Enfin ! Je décrochais mon premier CDI depuis que j’avais migré dans cette ville, ce n’était pas trop tôt. Je jubilais intérieurement, et tout ça grâce à Joël qui avait intercédé en ma faveur pour m’obtenir un CDD. Et moi, je l’avais remercié de la plus mauvaise manière : en le « cocufiant ». J’étais obligé d’utiliser ce vilain mot de « cocufiage » car si la coucherie était courante dans le milieu gay, il ne devait pas y avoir de sentiments. Or moi, j’en avais… Je ne savais pas comment j’allais rétablir la balance, mais il fallait que je le fasse… Dire que j’avais été trahi par mes amis plus d’une fois et voilà que j’avais commis la même chose presque sans le vouloir. Il n’y a pas à dire, nous les humains, avons un problème inhérent à la vie : on est vraiment sur Terre pour foutre un bordel inextricable !

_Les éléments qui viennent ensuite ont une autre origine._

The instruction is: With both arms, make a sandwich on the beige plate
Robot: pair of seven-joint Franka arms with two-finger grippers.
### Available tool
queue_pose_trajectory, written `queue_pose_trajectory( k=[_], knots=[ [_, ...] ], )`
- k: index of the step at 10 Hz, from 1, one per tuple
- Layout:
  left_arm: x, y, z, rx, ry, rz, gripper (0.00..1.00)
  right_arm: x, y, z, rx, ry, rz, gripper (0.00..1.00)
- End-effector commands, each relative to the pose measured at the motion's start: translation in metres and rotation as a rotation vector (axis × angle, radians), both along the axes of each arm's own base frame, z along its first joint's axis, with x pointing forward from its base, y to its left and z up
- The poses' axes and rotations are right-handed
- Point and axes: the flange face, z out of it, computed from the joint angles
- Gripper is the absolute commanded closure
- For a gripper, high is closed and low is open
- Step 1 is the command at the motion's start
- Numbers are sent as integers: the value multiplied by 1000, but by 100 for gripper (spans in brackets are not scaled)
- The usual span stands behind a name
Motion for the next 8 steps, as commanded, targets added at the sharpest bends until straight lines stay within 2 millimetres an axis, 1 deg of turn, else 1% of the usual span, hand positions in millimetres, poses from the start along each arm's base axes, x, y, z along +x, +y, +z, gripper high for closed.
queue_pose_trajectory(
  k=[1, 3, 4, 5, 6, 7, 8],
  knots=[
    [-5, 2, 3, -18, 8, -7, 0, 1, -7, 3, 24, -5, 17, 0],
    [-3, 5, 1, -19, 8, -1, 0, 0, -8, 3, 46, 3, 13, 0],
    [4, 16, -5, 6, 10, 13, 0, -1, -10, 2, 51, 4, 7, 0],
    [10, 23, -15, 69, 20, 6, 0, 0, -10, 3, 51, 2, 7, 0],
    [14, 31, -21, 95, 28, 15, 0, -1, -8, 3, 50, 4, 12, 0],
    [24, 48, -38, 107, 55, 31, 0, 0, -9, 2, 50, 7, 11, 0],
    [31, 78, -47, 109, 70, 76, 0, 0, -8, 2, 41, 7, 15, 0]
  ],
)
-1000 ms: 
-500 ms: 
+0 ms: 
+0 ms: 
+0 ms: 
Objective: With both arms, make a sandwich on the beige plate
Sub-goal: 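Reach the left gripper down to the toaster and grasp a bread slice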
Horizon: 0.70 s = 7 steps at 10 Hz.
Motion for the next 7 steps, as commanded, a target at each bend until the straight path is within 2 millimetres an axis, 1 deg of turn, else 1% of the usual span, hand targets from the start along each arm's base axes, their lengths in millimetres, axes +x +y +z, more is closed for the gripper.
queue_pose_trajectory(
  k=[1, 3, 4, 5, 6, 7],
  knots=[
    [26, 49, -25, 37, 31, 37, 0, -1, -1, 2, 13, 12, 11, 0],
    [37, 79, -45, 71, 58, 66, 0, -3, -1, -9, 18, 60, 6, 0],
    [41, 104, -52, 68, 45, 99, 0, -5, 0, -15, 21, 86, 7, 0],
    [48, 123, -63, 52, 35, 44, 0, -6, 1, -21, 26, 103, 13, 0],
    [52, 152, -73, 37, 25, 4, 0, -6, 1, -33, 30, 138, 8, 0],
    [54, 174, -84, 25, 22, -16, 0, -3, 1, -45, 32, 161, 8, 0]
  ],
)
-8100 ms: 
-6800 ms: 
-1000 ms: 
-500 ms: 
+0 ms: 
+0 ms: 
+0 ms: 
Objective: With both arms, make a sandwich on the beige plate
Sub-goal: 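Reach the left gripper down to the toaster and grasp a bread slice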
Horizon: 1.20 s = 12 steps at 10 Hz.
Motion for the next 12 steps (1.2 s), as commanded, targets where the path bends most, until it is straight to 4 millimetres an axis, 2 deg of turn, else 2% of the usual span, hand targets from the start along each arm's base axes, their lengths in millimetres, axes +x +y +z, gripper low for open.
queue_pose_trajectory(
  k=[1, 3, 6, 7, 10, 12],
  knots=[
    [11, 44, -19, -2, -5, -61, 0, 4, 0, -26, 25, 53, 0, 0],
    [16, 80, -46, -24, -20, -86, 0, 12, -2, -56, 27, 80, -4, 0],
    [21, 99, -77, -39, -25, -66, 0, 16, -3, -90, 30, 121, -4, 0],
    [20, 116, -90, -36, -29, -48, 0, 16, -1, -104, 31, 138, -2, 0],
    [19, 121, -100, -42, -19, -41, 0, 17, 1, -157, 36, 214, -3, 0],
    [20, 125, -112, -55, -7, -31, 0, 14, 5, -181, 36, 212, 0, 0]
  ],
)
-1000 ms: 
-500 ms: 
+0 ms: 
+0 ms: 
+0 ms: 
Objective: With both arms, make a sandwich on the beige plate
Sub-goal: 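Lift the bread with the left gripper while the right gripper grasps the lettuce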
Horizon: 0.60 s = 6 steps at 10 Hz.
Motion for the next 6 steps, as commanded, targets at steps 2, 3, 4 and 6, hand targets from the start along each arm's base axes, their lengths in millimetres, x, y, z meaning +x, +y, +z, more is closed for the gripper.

Si Joël était un ami, c’était surtout mon collègue à Gym-Up, et même s’il m’avait annoncé qu’il n’était plus question de couple exclusif, je n’y croyais pas : Lucas et lui étaient des jaloux possessifs. Je connaissais suffisamment Joël pour savoir qu’il prendrait mal le fait que j’ai couché avec son mec. Je ne voyais pas comment je pourrais faire autrement que d’éviter Lucas pour ne pas susciter l’envie de l’étreindre à nouveau. D’ailleurs, rien que d’y penser, j’en avais envie.

Ce CDI devait me permettre de me stabiliser, d’avoir mon propre appartement dans un délai raisonnable et d’envisager le futur autrement que comme un problème. Autre point positif, j’allais pouvoir me débarrasser de Pôle emploi qui ne me servait à rien, sauf à vouloir me radier pour un oui ou pour un non. Pourtant, à l’instant où j’apprenais mon embauche, j’avais l’impression qu’elle se transformerait en un boulet que je trainerais sur une certaine durée indéterminée, elle aussi.

Bon, en attendant de voir le monde s’écrouler sous mes pieds, je profitais de cette annonce pour me réjouir, je me dédiais cette journée. Je flânai de salles en salles, proposant mon aide à qui le souhaitait, mais sans trop insister quand même. Comme j’avais fait l’ouverture, je terminerais vers 12h, ce qui me laisserait l’après-midi et ma soirée. Pour une fois, je décidai qu’il était temps de m’accorder un peu de bon temps, et de lever mes restrictions : ça faisait des siècles que je n’avais pas mis les pieds au 36, c’était le bon moment de voir si ça avait changé.

Le temps de manger sur le pouce place de la Comédie, je m’étais dirigé tranquillement vers mon lieu de villégiature pour l’après-midi. Du Polygone jusqu’à la rue Bourrely, il me fallut une bonne demi-heure à pied.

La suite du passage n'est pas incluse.